[Collection entries]
• • • • •

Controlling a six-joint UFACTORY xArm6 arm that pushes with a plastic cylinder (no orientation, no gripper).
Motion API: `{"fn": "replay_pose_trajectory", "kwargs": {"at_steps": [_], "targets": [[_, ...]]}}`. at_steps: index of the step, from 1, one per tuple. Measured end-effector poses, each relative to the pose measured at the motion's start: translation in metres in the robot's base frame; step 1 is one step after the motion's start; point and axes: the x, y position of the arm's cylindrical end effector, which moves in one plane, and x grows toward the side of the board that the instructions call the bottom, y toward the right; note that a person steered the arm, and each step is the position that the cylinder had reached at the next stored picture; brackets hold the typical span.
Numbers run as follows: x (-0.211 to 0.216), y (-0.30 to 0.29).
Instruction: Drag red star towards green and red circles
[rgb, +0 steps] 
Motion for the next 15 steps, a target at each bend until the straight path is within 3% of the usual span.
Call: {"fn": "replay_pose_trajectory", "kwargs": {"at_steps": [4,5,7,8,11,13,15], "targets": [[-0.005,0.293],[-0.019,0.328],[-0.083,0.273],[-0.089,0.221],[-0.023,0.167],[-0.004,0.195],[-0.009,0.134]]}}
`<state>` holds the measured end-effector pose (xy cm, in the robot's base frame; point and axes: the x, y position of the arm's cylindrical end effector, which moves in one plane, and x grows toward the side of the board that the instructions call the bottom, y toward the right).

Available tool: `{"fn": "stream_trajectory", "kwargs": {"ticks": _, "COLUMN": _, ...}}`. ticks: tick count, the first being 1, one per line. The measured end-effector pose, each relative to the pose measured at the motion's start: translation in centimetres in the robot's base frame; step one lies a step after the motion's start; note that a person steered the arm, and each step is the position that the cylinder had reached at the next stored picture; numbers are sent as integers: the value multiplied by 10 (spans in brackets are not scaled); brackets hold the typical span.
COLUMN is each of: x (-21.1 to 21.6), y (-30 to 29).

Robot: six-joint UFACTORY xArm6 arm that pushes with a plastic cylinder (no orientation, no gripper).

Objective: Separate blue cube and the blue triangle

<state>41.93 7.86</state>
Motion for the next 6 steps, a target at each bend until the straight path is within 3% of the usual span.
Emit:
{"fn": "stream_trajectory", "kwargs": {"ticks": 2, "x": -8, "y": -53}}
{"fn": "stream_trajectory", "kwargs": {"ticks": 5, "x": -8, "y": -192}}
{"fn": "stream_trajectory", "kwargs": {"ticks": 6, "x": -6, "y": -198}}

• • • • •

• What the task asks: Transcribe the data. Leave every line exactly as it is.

• Solution to this exercise:
Controlling a six-joint UFACTORY xArm6 arm that pushes with a plastic cylinder (no orientation, no gripper).
Motion API: `{"fn": "replay_pose_trajectory", "kwargs": {"at_steps": [_], "targets": [[_, ...]]}}`. at_steps: index of the step, from 1, one per tuple. Measured end-effector poses, each relative to the pose measured at the motion's start: translation in metres in the robot's base frame; step 1 is one step after the motion's start; point and axes: the x, y position of the arm's cylindrical end effector, which moves in one plane, and x grows toward the side of the board that the instructions call the bottom, y toward the right; note that a person steered the arm, and each step is the position that the cylinder had reached at the next stored picture; brackets hold the typical span.
Numbers run as follows: x (-0.211 to 0.216), y (-0.30 to 0.29).
Instruction: Drag red star towards green and red circles
[rgb, +0 steps] 
Motion for the next 15 steps, a target at each bend until the straight path is within 3% of the usual span.
Call: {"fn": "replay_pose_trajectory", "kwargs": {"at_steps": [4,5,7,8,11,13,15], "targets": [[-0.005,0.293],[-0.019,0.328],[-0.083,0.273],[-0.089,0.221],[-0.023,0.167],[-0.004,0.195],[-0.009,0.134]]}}
`<state>` holds the measured end-effector pose (xy cm, in the robot's base frame; point and axes: the x, y position of the arm's cylindrical end effector, which moves in one plane, and x grows toward the side of the board that the instructions call the bottom, y toward the right).

Available tool: `{"fn": "stream_trajectory", "kwargs": {"ticks": _, "COLUMN": _, ...}}`. ticks: tick count, the first being 1, one per line. The measured end-effector pose, each relative to the pose measured at the motion's start: translation in centimetres in the robot's base frame; step one lies a step after the motion's start; note that a person steered the arm, and each step is the position that the cylinder had reached at the next stored picture; numbers are sent as integers: the value multiplied by 10 (spans in brackets are not scaled); brackets hold the typical span.
COLUMN is each of: x (-21.1 to 21.6), y (-30 to 29).

Robot: six-joint UFACTORY xArm6 arm that pushes with a plastic cylinder (no orientation, no gripper).

Objective: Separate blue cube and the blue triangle

<state>41.93 7.86</state>
Motion for the next 6 steps, a target at each bend until the straight path is within 3% of the usual span.
Emit:
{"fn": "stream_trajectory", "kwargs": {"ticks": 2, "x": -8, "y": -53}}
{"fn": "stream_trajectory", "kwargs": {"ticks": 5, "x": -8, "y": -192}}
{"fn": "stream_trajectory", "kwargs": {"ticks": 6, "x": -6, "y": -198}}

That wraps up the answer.